Time passes relentlessly, and sooner or later, adulthood will catch up with the lucky ones. The wide-eyed childhood wonder is a great thing to keep as you grow up, but naivety and expecting to be given things and have problems solved by others becomes a very unattractive vibe as a fully grown-up person stares at you in the mirror. Still, sometimes we all get stuck in seeking that great wizard, an all-knowing magician to snap their fingers, say the word, or wave a wand over us. We, mostly unconsciously or by conveniently turning a blind eye, get stuck in expecting things to come from the outside before we're ready to put in the work. We sort of expect that solutions, love, success, respect, opportunity, or answers are to be received rather than found or earned. We're entitled and would like these bestowed just for existing, no strings attached.
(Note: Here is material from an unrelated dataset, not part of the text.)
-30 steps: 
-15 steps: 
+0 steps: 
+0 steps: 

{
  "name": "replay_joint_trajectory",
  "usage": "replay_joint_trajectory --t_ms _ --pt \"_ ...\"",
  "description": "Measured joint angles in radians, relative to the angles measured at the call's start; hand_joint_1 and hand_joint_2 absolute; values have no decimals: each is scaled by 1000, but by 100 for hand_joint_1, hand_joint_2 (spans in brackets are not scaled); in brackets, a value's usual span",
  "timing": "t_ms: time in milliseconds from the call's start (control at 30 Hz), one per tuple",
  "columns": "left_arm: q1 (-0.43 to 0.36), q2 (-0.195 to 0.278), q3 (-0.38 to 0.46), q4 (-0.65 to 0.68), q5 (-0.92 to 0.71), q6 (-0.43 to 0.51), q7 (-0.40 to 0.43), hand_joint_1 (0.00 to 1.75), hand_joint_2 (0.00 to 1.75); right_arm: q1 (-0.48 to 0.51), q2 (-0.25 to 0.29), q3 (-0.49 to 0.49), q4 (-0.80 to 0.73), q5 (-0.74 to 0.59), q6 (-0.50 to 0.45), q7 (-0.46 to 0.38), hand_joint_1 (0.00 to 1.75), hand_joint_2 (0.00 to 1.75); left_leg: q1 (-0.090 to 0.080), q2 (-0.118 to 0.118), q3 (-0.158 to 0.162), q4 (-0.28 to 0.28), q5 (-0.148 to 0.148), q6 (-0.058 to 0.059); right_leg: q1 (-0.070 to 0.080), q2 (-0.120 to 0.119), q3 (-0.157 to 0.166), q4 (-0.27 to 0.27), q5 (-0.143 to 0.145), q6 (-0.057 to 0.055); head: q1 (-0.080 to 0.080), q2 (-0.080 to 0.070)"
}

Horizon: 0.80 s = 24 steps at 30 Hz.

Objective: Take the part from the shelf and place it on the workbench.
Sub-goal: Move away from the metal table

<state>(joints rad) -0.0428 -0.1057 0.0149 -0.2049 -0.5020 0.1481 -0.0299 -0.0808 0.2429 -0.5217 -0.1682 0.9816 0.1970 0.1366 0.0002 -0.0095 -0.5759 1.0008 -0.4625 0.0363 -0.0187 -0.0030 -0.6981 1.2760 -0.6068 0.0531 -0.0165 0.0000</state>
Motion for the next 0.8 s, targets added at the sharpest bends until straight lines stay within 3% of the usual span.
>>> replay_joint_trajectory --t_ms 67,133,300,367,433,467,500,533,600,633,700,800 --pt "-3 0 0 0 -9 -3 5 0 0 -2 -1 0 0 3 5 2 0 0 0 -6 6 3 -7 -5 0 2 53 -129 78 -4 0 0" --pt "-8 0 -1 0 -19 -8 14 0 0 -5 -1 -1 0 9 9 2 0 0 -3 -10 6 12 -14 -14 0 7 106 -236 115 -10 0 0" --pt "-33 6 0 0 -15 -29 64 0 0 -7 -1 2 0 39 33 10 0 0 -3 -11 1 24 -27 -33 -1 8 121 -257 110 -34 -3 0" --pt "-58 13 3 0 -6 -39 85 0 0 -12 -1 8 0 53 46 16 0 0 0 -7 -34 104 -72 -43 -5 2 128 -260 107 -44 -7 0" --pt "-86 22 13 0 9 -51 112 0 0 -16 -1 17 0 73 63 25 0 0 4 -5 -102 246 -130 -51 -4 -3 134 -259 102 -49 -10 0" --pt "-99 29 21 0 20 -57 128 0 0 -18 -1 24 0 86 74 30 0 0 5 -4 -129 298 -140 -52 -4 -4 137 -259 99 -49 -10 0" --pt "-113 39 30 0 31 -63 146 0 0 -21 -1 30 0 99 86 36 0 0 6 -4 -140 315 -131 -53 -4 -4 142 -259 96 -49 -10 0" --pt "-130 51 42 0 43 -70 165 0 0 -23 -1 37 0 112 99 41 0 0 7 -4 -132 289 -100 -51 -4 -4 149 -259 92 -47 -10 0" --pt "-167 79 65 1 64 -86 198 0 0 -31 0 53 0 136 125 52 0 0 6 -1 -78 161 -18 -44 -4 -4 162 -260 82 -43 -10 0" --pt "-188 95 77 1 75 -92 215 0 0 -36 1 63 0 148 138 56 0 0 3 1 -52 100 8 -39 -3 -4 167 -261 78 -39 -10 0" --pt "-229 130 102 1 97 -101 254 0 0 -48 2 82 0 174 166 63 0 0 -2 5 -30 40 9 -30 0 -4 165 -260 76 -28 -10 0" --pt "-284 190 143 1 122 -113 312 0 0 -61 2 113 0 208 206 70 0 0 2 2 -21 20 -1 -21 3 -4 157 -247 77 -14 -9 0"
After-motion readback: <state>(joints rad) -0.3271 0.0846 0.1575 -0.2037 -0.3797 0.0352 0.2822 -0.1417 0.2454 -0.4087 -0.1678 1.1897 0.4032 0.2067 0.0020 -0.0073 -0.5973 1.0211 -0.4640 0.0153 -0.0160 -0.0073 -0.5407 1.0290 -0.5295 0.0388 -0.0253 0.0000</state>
Even the Swiss founder of analytical psychology, Carl Gustav Jung, spoke of the archetype called a Good Father. This is the collective idea we carry as humans about the one who knows all the answers, provides, and watches over us. But all positives have a negative and easily degenerate if they try to negate the negative. The good father provides and protects, expecting the beneficiaries of all his goodness only to stay compliant and do as they're told. Overprotecting and over-providing underscore helpless complacency, arrest growth, and basically depict the condition of accepting something as all-knowing as a somewhat tyrannical thing that takes away your personal power, responsibility, and happiness.

 

Growing Up

Growing up means peaking backstage and finding out that there is no wizard. There are a lot of illusions out there operated by someone behind the curtain pulling levers and trying to figure things out, just as you are. It's a magic trick, a semblance of power dependent on the point of view of the audience and their willingness to suspend disbelief. The world is full of curtains and people twiddling the buttons behind these to present a sort of alternate reality. We all do it to an extent because we live in social groups and play various roles in our lives. It's okay to be sort of a wizard to your toddler, to provide and protect, but it's also okay to open the curtain and talk about the reality of things.

 

Feet sticking out behind the curtain wonderful wizard of oz


When the curtain drops, it's frightening because if there is no one else to do it magically from the outside, you're responsible for your own life. It is also liberating and allows you to explore with no one to answer to. You also already have the seeds of what you want inside. The lion, Tinman, and Scarecrow didn't need to be given courage, a heart, and a brain; they just needed the adventure and a goal challenging enough so that these traits get the opportunity to stand front and center. They needed a chance to use their brain or heart and face something dangerous enough to need to find the courage to do it anyway.

 

Pay Attention & Figure It Out

Do pay attention to the magician and his diversion of attention. Know he's there, but take your quest anyway, relying on what you know and trusting that you'll figure out or find what you don't know or have along the way. You may just find a mousy little man peaking from behind the curtain, just as scared, confused, and clueless as you are. You may grow so strong that you can even help him squint into the light and stop lying.


For the slumbering Dorothy, the Yellow Brick Road and Emerald City may have been just a sleepy illusion, but she still realized she already had what she needed and that there was no place like home. Winning, losing, defeating the witches, or getting hexed, at least you will have taken the journey, gotten some new friends and experiences along the way, and discovered what you're made of, and that's worth a little discomfort of not knowing exactly where the road ends. You can try, seek, find, be wrong, change your mind, retry, and click click click away your kick-ass red shoes to get you back home when needed, safe and sound, and resting up for a new adventure.


Do pay attention to that man behind the curtain and create your own magic.